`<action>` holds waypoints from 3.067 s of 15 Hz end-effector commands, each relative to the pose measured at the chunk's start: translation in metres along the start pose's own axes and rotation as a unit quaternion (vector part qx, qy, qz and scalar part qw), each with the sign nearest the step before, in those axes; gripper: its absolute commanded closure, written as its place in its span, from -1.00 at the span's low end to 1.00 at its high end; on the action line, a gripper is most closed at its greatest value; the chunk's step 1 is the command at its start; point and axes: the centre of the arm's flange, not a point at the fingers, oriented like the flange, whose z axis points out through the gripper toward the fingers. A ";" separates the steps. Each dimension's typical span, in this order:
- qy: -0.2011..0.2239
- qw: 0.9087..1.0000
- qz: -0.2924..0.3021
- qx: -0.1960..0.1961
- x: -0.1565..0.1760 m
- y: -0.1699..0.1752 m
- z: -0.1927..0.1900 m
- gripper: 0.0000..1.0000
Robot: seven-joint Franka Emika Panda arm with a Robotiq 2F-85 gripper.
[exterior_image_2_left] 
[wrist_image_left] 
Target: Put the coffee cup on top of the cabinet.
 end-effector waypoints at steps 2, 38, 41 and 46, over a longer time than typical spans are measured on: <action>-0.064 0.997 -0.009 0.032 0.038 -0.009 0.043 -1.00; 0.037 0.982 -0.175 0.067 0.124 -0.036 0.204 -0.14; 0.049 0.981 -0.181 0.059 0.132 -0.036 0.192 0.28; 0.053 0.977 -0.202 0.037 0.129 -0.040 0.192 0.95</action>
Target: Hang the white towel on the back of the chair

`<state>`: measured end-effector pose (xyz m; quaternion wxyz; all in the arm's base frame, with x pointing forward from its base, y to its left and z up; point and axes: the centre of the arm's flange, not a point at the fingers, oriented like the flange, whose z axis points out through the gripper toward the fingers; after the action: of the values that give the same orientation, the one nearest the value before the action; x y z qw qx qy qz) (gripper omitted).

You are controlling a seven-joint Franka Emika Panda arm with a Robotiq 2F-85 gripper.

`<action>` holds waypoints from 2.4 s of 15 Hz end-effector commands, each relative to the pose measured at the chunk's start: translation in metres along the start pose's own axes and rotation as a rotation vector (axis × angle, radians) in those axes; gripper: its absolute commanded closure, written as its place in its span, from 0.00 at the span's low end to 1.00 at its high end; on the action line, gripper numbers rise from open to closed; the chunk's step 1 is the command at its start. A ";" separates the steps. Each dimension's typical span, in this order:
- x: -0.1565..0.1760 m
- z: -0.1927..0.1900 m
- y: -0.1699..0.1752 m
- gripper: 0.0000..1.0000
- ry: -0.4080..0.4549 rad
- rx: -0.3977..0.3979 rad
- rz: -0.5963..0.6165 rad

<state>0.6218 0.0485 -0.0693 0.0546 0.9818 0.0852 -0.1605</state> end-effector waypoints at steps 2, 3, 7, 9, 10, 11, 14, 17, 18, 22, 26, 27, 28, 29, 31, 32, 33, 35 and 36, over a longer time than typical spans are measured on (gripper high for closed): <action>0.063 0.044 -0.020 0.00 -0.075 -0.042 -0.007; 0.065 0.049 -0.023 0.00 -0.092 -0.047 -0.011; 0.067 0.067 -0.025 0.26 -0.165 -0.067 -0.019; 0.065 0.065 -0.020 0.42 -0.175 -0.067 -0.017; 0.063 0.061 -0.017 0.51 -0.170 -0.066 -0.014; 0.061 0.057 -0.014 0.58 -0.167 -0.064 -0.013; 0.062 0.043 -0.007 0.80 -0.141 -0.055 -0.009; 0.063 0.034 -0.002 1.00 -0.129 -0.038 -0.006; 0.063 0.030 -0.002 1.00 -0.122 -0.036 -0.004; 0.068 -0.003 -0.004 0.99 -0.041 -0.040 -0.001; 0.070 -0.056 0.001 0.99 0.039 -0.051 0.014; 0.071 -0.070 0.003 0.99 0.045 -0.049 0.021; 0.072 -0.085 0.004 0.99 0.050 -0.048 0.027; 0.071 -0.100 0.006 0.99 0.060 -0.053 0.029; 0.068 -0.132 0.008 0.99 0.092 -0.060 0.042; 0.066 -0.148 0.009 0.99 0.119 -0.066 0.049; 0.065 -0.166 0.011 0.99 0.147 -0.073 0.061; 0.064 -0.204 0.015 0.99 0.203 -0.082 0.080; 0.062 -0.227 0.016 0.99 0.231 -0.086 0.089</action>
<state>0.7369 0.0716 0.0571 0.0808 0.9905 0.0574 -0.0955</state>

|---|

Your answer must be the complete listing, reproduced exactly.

### Exercise solution
`<action>` holds waypoints from 3.067 s of 15 Hz end-effector commands, each relative to the pose measured at the chunk's start: translation in metres along the start pose's own axes and rotation as a unit quaternion (vector part qx, qy, qz and scalar part qw), each with the sign nearest the step before, in those axes; gripper: its absolute commanded closure, written as its place in its span, from -1.00 at the span's low end to 1.00 at its high end; on the action line, a gripper is most closed at its greatest value; the chunk's step 1 is the command at its start; point and axes: the centre of the arm's flange, not a point at the fingers, oriented like the flange, whose z axis points out through the gripper toward the fingers. A ";" separates the steps. Each dimension's typical span, in this order:
- qy: -0.2011..0.2239
- qw: 0.9087..1.0000
- qz: -0.2924..0.3021
- qx: -0.1960..0.1961
- x: -0.1565..0.1760 m
- y: -0.1699..0.1752 m
- z: -0.1927..0.1900 m
- gripper: 0.0000..1.0000
Robot: seven-joint Franka Emika Panda arm with a Robotiq 2F-85 gripper.
[exterior_image_2_left] 
[wrist_image_left] 
Target: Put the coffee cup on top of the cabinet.
 end-effector waypoints at steps 2, 38, 41 and 46, over a longer time than typical spans are measured on: <action>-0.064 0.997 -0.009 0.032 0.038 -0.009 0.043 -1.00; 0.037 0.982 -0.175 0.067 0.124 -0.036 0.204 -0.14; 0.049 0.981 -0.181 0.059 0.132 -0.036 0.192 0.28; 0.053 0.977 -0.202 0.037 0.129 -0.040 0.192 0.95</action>
Target: Hang the white towel on the back of the chair

`<state>`: measured end-effector pose (xyz m; quaternion wxyz; all in the arm's base frame, with x pointing forward from its base, y to its left and z up; point and axes: the centre of the arm's flange, not a point at the fingers, oriented like the flange, whose z axis points out through the gripper toward the fingers; after the action: of the values that give the same orientation, the one nearest the value before the action; x y z qw qx qy qz) (gripper omitted).

You are controlling a seven-joint Franka Emika Panda arm with a Robotiq 2F-85 gripper.

`<action>` holds waypoints from 2.4 s of 15 Hz end-effector commands, each relative to the pose measured at the chunk's start: translation in metres along the start pose's own axes and rotation as a rotation vector (axis × angle, radians) in those axes; gripper: its absolute commanded closure, written as its place in its span, from 0.00 at the span's low end to 1.00 at its high end; on the action line, gripper numbers rise from open to closed; the chunk's step 1 is the command at its start. A ";" separates the steps. Each dimension's typical span, in this order:
- x: -0.1565..0.1760 m
- z: -0.1927..0.1900 m
- y: -0.1699..0.1752 m
- gripper: 0.0000..1.0000
- ry: -0.4080..0.4549 rad
- rx: -0.3977..0.3979 rad
- rz: -0.5963..0.6165 rad

<state>0.6218 0.0485 -0.0693 0.0546 0.9818 0.0852 -0.1605</state> end-effector waypoints at steps 2, 3, 7, 9, 10, 11, 14, 17, 18, 22, 26, 27, 28, 29, 31, 32, 33, 35 and 36, over a longer time than typical spans are measured on (gripper high for closed): <action>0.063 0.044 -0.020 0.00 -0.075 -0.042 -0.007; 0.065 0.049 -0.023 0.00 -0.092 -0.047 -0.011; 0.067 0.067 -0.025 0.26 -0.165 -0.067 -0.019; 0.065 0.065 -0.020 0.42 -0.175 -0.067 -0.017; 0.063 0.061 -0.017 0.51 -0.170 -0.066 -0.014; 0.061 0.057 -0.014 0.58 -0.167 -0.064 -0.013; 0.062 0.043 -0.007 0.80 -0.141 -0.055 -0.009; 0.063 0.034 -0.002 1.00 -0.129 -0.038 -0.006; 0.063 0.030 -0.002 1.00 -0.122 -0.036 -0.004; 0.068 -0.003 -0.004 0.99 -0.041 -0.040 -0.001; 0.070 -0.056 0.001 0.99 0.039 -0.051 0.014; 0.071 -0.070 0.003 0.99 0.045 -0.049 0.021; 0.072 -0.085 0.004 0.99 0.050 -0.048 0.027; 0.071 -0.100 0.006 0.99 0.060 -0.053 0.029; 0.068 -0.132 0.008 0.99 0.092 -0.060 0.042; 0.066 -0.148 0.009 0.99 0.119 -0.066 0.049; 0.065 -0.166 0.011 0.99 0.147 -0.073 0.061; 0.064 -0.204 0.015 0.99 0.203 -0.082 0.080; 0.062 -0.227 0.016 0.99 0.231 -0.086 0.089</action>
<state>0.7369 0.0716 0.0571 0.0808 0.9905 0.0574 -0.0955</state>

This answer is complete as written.